= Beginning of Section =

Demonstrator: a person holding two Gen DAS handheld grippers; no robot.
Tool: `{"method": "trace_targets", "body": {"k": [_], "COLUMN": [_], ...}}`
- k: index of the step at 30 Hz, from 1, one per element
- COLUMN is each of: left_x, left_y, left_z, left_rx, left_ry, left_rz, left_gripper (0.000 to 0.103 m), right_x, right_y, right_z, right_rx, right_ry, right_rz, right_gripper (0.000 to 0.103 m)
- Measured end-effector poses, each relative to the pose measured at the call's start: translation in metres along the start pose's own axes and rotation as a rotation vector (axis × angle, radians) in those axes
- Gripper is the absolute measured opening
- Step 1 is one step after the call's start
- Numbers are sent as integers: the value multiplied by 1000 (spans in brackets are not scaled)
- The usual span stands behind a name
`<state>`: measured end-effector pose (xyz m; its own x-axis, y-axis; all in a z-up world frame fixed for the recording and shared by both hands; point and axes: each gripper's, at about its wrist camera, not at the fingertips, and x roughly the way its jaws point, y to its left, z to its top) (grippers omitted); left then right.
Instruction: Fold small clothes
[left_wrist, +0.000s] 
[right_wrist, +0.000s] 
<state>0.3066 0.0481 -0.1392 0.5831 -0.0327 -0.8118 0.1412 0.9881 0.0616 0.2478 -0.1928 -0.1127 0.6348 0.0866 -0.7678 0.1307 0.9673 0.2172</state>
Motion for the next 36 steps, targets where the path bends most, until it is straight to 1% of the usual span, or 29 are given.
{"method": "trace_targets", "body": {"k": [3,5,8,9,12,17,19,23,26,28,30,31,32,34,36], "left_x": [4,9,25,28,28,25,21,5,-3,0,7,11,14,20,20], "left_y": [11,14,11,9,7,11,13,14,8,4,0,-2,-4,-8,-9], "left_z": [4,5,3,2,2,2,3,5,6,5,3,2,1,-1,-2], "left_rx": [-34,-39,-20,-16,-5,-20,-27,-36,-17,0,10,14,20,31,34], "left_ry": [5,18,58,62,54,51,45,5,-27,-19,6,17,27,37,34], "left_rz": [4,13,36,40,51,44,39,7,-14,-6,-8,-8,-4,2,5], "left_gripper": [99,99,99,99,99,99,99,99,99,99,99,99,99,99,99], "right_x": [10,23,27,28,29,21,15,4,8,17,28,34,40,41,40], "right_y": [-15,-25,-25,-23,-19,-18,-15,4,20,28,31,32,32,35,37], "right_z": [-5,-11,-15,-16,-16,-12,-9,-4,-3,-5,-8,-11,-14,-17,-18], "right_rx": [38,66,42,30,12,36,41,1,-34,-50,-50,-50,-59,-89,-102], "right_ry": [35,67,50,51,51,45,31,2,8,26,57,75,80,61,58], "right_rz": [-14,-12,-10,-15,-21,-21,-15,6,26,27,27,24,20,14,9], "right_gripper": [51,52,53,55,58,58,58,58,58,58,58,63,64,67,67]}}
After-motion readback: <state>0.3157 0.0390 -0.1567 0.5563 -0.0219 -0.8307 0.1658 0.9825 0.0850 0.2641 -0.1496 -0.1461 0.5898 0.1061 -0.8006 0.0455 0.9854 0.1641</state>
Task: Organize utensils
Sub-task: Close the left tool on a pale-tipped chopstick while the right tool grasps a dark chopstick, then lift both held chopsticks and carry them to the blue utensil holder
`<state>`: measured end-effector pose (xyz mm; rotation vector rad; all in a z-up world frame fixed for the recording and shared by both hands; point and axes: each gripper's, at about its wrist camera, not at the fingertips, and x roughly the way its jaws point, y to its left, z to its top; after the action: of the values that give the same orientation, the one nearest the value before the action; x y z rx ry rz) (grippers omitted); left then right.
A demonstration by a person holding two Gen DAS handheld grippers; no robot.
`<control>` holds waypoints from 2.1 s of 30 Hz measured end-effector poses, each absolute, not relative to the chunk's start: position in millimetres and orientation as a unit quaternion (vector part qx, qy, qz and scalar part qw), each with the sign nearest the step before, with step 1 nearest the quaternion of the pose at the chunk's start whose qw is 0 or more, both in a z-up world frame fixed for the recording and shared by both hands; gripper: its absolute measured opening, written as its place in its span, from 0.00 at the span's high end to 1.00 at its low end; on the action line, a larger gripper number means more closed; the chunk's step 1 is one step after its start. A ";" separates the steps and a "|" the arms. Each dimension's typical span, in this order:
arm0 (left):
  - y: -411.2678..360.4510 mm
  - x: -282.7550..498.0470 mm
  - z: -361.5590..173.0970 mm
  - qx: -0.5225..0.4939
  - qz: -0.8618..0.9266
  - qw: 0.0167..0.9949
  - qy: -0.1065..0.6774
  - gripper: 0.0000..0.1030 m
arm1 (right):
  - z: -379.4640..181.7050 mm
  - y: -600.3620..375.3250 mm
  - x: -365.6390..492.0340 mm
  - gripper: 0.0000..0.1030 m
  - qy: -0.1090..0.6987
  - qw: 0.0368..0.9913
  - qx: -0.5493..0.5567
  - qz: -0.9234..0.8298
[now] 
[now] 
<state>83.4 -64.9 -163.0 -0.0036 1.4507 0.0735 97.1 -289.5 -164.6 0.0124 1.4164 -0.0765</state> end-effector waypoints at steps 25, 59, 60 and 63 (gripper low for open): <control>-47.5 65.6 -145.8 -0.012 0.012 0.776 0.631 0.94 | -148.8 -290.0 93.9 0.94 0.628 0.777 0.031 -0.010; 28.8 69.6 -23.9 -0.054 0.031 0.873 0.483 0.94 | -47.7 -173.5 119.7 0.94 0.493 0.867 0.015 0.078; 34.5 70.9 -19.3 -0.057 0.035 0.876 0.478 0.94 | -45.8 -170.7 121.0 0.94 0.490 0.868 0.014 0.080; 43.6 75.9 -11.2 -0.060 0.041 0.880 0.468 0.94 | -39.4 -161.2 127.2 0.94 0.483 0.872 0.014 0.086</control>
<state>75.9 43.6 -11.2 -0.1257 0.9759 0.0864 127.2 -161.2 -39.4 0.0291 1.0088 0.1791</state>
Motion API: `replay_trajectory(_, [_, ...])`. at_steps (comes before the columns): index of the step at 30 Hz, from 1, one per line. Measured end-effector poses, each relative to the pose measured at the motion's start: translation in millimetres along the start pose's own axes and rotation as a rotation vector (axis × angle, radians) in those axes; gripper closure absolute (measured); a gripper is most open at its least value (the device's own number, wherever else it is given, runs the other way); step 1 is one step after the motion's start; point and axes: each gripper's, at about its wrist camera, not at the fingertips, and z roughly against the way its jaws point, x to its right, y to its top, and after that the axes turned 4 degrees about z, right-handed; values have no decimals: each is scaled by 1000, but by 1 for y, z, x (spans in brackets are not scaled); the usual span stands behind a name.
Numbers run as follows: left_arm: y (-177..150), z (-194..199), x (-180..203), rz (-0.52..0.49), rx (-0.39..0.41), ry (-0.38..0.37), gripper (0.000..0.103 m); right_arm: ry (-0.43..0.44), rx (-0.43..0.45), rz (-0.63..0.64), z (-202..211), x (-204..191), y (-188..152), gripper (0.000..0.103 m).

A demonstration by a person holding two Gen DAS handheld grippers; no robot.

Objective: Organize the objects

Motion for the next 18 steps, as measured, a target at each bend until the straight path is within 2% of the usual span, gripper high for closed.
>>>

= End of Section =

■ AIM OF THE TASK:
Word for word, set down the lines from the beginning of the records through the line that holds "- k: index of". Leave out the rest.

■ WRITTEN REPLY:
Demonstrator: a person holding two Gen DAS handheld grippers; no robot.
Tool: `{"method": "trace_targets", "body": {"k": [_], "COLUMN": [_], ...}}`
- k: index of the step at 30 Hz, from 1, one per element

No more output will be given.